### INSTRUCTIONS TO FOLLOW
Among the records below, determine how many lines have the word "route" in them; output only the number.

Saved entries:
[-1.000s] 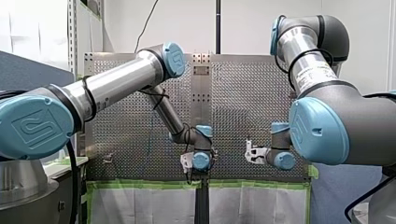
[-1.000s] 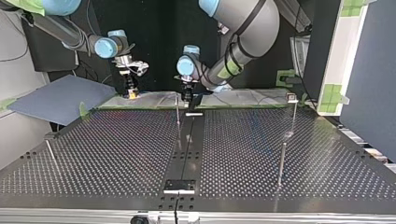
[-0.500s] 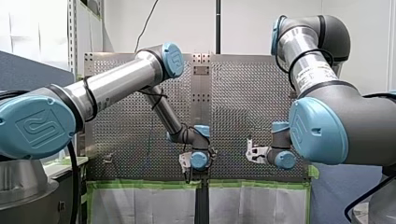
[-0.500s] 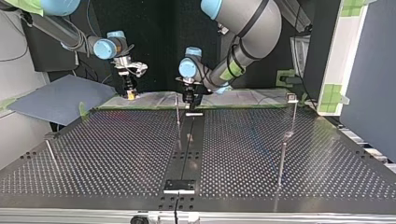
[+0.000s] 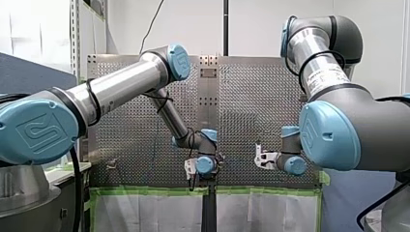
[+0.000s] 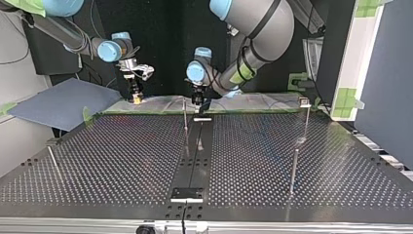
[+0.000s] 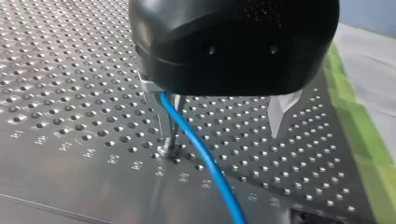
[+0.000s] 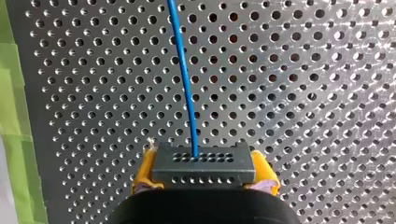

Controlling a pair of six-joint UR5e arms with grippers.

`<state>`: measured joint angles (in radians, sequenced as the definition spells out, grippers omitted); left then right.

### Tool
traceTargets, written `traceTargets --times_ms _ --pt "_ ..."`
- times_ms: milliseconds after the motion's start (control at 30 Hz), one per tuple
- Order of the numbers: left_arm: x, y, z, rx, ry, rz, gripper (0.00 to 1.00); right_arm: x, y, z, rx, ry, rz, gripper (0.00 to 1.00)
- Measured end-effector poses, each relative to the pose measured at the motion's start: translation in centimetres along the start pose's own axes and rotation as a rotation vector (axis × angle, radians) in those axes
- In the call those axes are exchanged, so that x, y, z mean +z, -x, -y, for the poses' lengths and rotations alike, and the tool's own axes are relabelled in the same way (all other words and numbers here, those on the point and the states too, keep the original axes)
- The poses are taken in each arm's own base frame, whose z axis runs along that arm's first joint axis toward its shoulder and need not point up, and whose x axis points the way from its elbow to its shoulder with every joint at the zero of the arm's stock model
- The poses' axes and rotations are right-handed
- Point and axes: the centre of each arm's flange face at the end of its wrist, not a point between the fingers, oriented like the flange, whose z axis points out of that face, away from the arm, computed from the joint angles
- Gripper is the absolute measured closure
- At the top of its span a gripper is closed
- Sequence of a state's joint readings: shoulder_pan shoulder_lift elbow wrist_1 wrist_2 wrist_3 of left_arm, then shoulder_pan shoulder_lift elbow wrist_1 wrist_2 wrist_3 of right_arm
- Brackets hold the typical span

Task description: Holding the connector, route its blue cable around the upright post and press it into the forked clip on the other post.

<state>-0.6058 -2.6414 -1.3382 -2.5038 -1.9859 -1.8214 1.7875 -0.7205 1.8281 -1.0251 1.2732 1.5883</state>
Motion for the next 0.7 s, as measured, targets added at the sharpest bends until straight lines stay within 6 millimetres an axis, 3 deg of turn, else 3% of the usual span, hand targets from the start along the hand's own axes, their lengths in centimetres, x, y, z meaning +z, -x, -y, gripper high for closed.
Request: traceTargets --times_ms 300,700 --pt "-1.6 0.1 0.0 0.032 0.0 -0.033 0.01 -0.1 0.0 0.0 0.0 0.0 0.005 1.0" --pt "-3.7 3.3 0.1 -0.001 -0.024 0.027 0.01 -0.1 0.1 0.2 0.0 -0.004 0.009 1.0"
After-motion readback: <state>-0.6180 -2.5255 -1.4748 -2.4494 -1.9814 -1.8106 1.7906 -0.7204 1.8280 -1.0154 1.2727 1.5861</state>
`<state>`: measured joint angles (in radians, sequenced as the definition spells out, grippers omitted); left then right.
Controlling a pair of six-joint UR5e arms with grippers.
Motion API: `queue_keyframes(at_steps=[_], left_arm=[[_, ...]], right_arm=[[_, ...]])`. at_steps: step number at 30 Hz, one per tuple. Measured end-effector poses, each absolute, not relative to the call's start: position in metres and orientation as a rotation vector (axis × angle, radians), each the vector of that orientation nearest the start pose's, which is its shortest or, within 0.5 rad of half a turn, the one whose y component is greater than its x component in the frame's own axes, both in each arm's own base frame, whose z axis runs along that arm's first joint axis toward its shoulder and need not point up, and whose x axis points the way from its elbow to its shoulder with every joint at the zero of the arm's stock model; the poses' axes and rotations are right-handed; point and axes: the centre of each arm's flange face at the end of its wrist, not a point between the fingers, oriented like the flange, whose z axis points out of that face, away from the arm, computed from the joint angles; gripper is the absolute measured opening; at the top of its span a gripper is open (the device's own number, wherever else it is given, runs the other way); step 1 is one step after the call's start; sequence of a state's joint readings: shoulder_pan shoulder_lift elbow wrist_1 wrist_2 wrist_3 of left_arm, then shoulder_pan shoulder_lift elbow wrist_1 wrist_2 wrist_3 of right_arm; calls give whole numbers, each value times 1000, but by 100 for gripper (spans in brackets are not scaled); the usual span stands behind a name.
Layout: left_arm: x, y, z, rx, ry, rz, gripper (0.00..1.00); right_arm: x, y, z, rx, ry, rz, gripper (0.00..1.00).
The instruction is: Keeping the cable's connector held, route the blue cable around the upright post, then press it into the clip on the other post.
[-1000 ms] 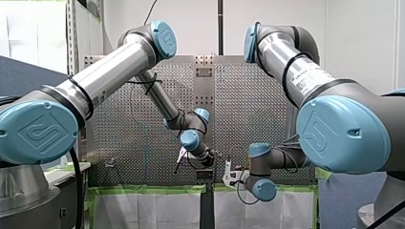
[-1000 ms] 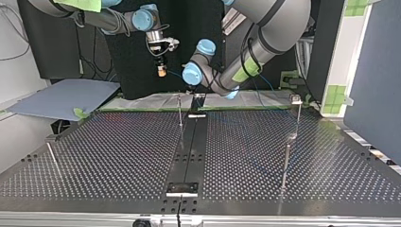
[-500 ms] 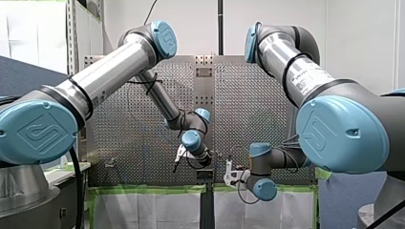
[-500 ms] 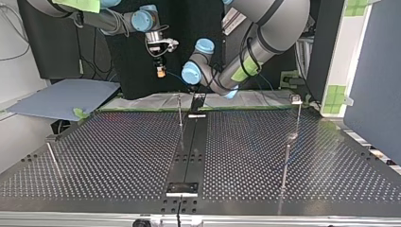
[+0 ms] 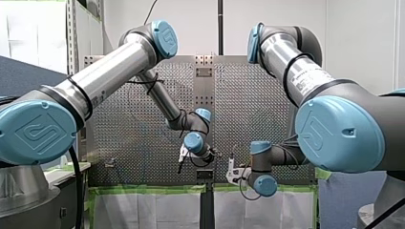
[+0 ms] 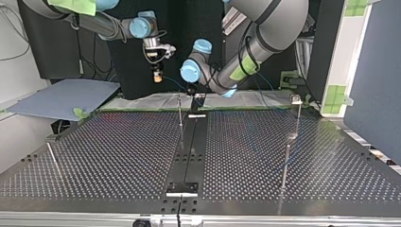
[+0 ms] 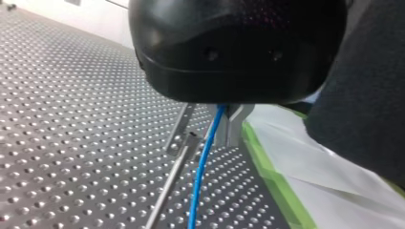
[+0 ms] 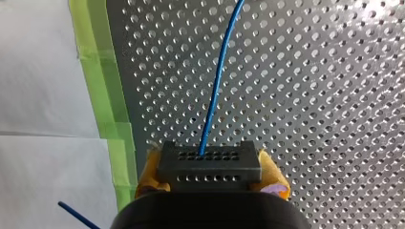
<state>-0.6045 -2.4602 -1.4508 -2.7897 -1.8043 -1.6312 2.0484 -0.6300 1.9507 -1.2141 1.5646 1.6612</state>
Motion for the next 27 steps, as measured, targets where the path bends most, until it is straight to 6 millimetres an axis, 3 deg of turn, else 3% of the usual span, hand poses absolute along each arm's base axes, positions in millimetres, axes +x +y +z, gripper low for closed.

### EXERCISE ANSWER
2